To examine the effects of endogenous USP45, we transduced HEK293T cells with USP45 knockdown using specific siRNA. Although multiple siRNAs were used, only approximately 50% knockdown efficiency was achieved (Figure 3D; Supplementary Figure S3A). When Tat-dependent transcriptional activity was examined in these USP45 knockdown cells, HIV-1 transcriptional activity increased 2-fold compared to controls (Figure 3E). Concomitantly, HIV-1 particle production also increased (Figure 3F). Furthermore, stable USP45 knockdown in Jurkat T cells via lentiviral shRNA significantly enhanced HIV-1 replication by day 7 post-infection (Figure 3G; Supplementary Figure S3B). These results demonstrate that endogenous USP45 negatively regulates Tat function, thereby suppressing HIV-1 production and replication.

USP45 mediates deubiquitination of Tat at the lysine 19 residue

The HIV-1 Tat protein contains nine lysine residues (K12, K19, K28, K29, K41, K50, K51, K71, K85) that can serve as ubiquitination targets. To identify the target sites for USP45-mediated deubiquitination, we generated Tat mutants with each lysine residue substituted with alanine and compared the efficiency of USP45-mediated deubiquitination. Our results showed that only the K19A mutant exhibited resistance to USP45-mediated deubiquitination (Figure 4A).

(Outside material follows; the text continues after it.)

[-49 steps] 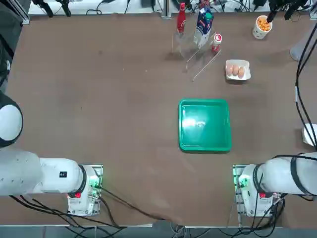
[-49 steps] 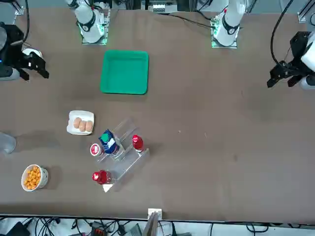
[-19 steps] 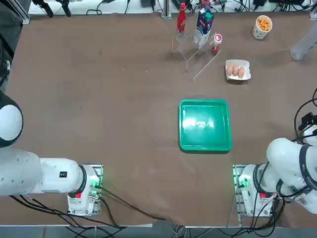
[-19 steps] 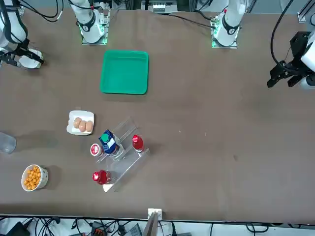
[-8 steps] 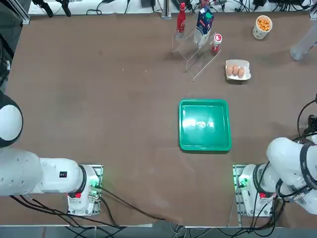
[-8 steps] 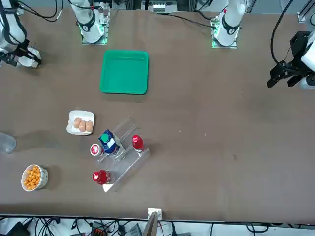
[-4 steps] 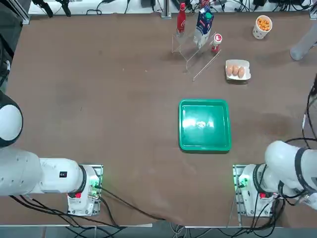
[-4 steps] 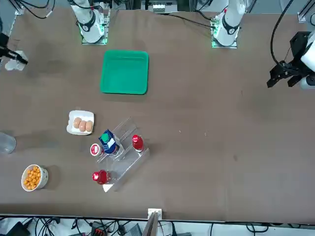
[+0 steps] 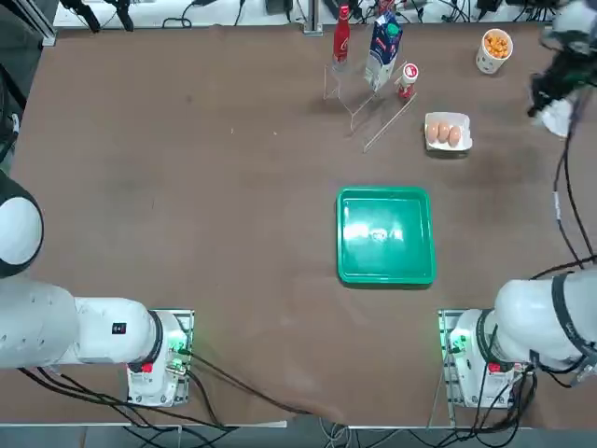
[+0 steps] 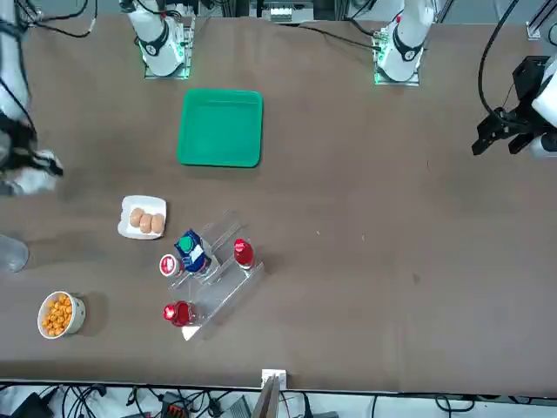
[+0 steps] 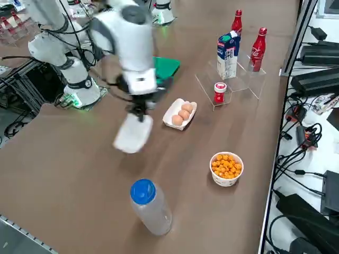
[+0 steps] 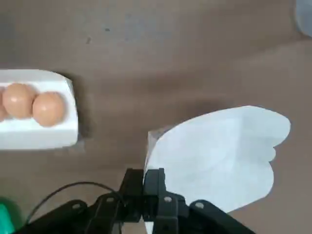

To confirm that K19 is indeed ubiquitinated, we performed ubiquitination assays and found that the K19A mutant showed substantially reduced ubiquitination compared to wild-type Tat (Supplementary Figure S4A) demonstrating that K19 is one of the major ubiquitination sites. These results indicate that the K19 residue is the primary target for USP45-mediated deubiquitination.

Figure 4

Figure 4. USP45 specifically targets Tat lysine 19 residue for deubiquitination. (A) Mapping of USP45 target site on Tat protein. HEK293T cells were co-transfected with wild-type or lysine-to-alanine mutant Tat-HA constructs, HiBiT-tagged ubiquitin, and USP45. Tat ubiquitination was assessed by immunoprecipitation followed by HiBiT detection. Quantification shows relative ubiquitin levels normalized to the respective controls without USP45. (B) Functional importance of Tat K19 in transcriptional activity. HIV-1 LTR-luciferase reporter assay of cells expressing Tat (WT or K19A). **p < 0.01, ***p < 0.001. (C) The K19A mutation reduces USP45-dependent enhancement of viral replication. Jurkat T cells with stable USP45 knockdown were infected with wild-type or K19A mutant HIV-1. p24 levels were measured by ELISA over 7 days post-infection. *p < 0.05.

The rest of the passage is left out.